Mimo, że jesień pięknie prezentuje się na zdjęciach, nie lubię jej. To zgubne złudzenie optyczne, które podświadomie wprowadza w nas ten paskudny melancholijny nastrój.
Przytłacza, rozdrażnia i podstępnie rozwala zgrabnie poukładane dni.

Najlepszym pomysłem byłoby zaszyć się w domowym zaciszu, otulić kocem i sączyć gorące cappuccino, ale to rozleniwia mocniej. Sprawia, że człowiek traci nie tylko siły, ale i chęci by zrobić cokolwiek…

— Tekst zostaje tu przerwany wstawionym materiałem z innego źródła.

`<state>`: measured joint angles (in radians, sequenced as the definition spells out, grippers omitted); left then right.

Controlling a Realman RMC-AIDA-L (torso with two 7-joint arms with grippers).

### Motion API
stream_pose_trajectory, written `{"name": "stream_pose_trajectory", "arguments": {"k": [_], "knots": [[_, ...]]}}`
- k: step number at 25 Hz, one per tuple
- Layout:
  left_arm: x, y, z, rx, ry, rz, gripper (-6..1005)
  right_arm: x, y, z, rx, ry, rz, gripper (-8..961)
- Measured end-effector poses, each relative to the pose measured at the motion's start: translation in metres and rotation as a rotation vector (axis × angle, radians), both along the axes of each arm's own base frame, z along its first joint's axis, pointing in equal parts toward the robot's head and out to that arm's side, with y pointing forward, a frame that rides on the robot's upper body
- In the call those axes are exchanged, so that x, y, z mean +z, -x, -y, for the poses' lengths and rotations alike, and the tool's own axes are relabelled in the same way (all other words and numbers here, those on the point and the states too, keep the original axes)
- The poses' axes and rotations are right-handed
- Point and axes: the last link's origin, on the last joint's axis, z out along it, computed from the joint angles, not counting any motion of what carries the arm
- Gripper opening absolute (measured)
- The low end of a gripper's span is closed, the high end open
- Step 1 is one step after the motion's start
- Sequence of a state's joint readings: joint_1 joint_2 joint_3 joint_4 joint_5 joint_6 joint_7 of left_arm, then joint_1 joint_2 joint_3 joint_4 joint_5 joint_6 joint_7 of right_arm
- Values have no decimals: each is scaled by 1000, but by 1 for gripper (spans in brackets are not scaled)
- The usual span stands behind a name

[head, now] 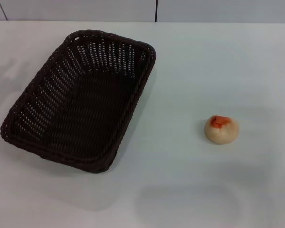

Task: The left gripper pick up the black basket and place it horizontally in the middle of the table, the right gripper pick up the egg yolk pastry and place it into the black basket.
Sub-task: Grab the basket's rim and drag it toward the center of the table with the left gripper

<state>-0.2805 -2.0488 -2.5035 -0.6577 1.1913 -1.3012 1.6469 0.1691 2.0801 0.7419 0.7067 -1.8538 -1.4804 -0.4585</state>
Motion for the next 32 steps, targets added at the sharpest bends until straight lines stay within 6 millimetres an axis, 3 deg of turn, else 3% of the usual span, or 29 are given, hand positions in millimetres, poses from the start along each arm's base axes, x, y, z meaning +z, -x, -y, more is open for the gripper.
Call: {"name": "stream_pose_trajectory", "arguments": {"k": [5,14,25,32], "knots": [[9,-24,-13,-14,186,-32,432,0,0,-1,2,0,1,510],[21,-49,-28,94,377,-165,420,0,2,-2,6,-3,-4,510],[-7,-84,-52,194,579,-500,406,1,4,-3,12,-7,-2,510],[-17,-90,-55,192,615,-581,397,1,2,-1,5,-8,0,510]]}}
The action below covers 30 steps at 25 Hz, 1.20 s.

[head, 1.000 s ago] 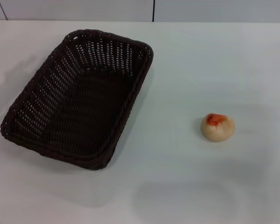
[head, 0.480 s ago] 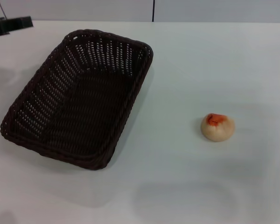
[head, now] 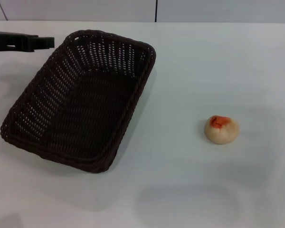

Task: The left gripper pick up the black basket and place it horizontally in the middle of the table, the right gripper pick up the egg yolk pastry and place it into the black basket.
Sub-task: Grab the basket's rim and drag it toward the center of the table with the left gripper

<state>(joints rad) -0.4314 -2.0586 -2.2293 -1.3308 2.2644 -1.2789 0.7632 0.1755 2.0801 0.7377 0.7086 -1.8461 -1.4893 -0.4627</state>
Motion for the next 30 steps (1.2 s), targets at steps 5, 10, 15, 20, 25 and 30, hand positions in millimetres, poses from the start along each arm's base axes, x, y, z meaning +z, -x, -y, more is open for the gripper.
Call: {"name": "stream_pose_trajectory", "arguments": {"k": [5,10,15,20,25,30], "knots": [[-8,0,-2,-3,17,-47,391,0,0,0,1,1,1,509],[-16,6,-2,10,20,-69,385,0,1,0,4,3,2,509],[-20,15,-3,32,19,-101,378,-1,1,1,5,3,2,509],[-28,21,-4,42,24,-111,372,-1,1,2,6,5,4,509],[-31,25,-4,46,33,-130,366,-2,2,2,10,7,5,509],[-34,28,-3,52,45,-130,359,-2,3,2,11,5,3,509]]}}
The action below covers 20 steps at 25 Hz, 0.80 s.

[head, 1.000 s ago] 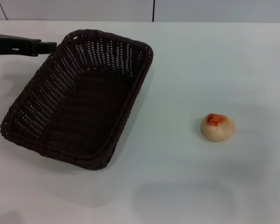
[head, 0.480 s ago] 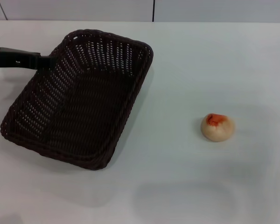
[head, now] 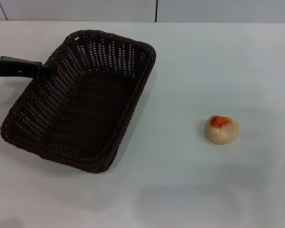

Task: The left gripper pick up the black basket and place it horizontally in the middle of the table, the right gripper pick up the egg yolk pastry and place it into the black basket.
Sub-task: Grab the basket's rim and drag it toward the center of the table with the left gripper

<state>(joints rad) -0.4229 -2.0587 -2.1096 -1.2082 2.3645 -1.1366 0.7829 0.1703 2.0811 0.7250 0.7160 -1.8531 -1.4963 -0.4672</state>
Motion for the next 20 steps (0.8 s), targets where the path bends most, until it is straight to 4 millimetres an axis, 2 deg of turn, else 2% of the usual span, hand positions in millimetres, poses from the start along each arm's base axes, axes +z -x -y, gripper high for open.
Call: {"name": "stream_pose_trajectory", "arguments": {"k": [20], "knots": [[-10,-1,-1,-13,49,-63,334,0,2,0,8,-2,-1,508]]}}
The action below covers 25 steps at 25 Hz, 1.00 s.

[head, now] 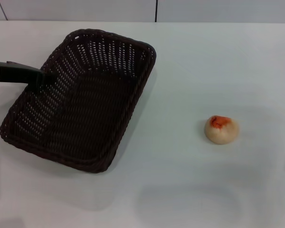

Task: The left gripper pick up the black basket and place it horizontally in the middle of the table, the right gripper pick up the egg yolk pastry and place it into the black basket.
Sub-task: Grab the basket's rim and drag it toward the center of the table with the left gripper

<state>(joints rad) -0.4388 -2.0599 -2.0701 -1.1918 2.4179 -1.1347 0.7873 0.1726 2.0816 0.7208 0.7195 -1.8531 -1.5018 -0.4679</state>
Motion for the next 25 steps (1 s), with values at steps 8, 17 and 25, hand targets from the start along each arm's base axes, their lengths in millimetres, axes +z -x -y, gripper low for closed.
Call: {"name": "stream_pose_trajectory", "arguments": {"k": [8,17,25], "knots": [[1,-5,-4,-22,-1,-7,221,0,0,-1,0,0,0,508],[12,-29,-15,-165,18,-55,212,0,-1,0,-7,-2,-3,508],[21,-69,-23,-382,115,-38,198,1,-3,1,-12,-7,-3,508]]}}
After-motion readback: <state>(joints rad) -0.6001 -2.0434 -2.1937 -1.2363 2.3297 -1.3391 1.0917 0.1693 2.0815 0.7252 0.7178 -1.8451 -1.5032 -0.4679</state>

Ale wiecie co? W takie właśnie dni trzeba zrobić coś na przekór sobie i swojemu lenistwu. Trzeba stawić czoła jesieni stając z nią twarzą w twarz. Koniecznie trzeba wyjść z domu!

…i tak też zrobiłam.

Zarzuciłam na siebie nowe, ciepłe futro, wsunęłam stopy w moje olbrzymie pachnące nowością buty i wyszłam, a jesień okazała się dużo bardziej sympatyczna niż ta, którą widziałam przez okno.

Tego dnia jak nigdy dała się lubić.

Spodnie: Bershka Buty: Bufallo Futerko: Reserved Body: Primark

A Wy lubicie jesień czy również macie do niej jakiś problem? Jestem również ciekawa jak podoba Wam się moja jesienna stylizacja?